* **Your instructions**:
An exact transcription is needed, starting with the line that contains "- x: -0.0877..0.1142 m" and ending with the last line of the records.

◆ ◆ ◆

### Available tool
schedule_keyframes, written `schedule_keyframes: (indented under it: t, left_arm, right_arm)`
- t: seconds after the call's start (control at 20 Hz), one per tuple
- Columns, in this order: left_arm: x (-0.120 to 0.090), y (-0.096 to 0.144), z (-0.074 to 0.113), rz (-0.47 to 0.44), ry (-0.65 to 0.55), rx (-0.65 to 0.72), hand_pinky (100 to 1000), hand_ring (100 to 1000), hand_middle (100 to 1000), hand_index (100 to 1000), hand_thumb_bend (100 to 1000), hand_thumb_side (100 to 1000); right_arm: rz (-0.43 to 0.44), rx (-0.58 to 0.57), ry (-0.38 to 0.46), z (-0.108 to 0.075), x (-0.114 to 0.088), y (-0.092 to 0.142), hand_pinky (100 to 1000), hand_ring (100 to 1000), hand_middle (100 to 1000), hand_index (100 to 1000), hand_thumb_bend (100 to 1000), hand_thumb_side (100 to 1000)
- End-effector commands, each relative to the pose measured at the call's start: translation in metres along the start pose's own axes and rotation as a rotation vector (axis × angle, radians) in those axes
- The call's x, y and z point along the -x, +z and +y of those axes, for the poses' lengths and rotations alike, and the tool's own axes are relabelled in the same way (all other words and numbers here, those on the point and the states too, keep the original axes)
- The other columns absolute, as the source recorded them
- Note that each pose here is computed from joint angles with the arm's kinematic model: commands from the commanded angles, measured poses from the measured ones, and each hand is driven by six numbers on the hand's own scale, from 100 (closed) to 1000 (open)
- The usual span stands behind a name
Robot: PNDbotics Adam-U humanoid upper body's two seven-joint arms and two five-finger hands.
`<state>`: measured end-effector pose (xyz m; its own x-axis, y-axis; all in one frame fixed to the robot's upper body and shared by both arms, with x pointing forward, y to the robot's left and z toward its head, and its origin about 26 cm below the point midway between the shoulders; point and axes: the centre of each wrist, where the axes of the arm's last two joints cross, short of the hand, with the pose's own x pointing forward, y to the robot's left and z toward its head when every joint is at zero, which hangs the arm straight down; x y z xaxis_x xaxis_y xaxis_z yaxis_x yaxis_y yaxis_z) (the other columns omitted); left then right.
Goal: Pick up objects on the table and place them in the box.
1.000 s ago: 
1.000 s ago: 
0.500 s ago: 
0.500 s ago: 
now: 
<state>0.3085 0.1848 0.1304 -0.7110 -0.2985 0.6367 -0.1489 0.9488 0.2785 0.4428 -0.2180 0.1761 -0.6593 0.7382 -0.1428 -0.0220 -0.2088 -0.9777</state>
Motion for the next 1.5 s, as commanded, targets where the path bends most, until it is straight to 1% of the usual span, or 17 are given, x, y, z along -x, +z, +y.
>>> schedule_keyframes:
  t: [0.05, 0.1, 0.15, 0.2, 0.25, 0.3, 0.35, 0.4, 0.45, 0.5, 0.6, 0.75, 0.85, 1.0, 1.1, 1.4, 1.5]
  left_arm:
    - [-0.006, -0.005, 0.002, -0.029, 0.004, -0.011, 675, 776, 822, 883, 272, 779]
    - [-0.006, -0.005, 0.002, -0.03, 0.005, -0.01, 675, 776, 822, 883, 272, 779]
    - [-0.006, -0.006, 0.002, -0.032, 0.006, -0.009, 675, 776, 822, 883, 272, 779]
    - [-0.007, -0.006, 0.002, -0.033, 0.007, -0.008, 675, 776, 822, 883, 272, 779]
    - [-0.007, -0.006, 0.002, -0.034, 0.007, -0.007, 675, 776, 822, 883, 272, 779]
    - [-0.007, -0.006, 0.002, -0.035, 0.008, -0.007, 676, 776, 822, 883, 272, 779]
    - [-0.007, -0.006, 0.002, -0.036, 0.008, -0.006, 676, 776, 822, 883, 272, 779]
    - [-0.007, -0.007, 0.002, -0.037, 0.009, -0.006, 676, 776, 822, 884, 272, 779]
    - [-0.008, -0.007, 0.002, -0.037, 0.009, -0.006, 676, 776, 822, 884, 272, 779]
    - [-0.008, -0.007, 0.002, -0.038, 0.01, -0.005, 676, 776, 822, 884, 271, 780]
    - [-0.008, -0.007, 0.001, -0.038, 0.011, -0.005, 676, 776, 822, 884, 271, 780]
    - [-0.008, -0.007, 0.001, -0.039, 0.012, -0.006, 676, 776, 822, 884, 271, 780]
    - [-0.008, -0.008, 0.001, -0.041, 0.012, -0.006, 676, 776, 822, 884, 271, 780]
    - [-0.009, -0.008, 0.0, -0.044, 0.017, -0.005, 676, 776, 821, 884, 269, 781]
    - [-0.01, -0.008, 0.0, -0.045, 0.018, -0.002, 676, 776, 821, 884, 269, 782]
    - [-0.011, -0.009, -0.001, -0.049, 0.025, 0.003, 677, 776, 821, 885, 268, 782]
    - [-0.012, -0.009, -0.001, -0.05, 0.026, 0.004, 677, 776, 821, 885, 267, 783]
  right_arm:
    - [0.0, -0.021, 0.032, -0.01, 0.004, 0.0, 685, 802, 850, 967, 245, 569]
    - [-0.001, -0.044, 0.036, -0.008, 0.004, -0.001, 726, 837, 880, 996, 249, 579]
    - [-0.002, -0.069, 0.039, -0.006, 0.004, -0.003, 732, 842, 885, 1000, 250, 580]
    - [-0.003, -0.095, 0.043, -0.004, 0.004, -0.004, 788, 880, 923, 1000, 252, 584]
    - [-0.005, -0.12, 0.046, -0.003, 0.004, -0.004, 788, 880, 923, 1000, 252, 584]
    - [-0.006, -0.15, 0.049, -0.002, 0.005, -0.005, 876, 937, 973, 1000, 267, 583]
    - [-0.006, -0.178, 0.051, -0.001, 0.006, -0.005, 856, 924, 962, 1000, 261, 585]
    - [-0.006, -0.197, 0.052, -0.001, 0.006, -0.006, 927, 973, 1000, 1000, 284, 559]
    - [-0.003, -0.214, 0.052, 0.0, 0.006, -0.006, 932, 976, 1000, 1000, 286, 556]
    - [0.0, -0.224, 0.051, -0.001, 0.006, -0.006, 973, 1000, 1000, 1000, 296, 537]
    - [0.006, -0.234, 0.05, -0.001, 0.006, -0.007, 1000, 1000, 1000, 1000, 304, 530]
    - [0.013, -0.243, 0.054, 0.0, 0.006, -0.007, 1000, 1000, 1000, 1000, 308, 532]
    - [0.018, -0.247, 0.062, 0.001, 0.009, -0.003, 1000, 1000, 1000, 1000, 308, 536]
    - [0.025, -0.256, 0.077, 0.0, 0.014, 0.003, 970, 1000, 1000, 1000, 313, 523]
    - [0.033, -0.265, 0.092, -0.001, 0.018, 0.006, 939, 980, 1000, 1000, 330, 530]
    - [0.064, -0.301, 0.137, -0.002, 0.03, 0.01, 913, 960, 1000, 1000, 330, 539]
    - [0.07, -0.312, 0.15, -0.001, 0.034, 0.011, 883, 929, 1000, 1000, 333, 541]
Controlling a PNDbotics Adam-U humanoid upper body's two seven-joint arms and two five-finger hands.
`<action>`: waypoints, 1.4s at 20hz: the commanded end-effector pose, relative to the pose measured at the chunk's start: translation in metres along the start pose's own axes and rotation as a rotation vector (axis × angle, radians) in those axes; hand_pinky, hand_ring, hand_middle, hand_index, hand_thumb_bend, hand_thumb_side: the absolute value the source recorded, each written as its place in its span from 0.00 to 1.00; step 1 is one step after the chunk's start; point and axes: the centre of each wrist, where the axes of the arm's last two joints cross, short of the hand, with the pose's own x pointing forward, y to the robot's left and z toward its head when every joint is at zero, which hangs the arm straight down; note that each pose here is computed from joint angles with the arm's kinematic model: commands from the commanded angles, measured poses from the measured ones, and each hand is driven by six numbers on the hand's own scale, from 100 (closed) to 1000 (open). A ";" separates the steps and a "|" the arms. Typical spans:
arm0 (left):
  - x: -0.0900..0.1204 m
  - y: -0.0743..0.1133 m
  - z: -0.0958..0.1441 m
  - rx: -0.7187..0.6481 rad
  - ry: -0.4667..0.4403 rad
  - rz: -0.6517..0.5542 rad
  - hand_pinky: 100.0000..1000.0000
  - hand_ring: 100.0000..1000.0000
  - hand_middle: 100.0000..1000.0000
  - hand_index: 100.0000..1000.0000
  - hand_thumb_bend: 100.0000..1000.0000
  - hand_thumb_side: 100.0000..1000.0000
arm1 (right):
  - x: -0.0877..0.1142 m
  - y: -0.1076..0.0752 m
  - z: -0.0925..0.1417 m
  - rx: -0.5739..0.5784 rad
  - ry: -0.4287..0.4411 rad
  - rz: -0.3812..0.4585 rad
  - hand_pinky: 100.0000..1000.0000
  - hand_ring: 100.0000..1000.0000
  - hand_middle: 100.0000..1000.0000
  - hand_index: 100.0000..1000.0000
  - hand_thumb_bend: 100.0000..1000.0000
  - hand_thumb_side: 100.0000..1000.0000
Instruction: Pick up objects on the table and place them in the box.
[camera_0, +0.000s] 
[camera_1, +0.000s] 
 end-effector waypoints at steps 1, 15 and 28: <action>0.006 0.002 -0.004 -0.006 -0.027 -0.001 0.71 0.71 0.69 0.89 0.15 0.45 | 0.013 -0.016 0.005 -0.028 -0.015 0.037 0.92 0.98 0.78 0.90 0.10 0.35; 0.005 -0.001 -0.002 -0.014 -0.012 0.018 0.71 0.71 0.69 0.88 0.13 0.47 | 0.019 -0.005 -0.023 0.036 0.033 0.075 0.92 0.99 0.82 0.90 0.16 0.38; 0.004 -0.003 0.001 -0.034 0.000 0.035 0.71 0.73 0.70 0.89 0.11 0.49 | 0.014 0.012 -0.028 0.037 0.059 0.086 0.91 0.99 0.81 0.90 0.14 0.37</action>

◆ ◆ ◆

* **Answer to this problem**:
  - x: -0.0877..0.1142 m
  - y: -0.1076..0.0752 m
  - z: -0.0925..0.1417 m
  - rx: -0.5739..0.5784 rad
  - ry: -0.4287..0.4411 rad
  - rz: -0.3812..0.4585 rad
  - hand_pinky: 100.0000..1000.0000
  - hand_ring: 100.0000..1000.0000
  - hand_middle: 100.0000..1000.0000
  - hand_index: 100.0000..1000.0000
  - hand_thumb_bend: 100.0000..1000.0000
  - hand_thumb_side: 100.0000..1000.0000
Instruction: Pick up objects on the table and place them in the box.
[camera_0, +0.000s] 
[camera_1, +0.000s] 
 end-effector waypoints at steps 1, 15 and 28: <action>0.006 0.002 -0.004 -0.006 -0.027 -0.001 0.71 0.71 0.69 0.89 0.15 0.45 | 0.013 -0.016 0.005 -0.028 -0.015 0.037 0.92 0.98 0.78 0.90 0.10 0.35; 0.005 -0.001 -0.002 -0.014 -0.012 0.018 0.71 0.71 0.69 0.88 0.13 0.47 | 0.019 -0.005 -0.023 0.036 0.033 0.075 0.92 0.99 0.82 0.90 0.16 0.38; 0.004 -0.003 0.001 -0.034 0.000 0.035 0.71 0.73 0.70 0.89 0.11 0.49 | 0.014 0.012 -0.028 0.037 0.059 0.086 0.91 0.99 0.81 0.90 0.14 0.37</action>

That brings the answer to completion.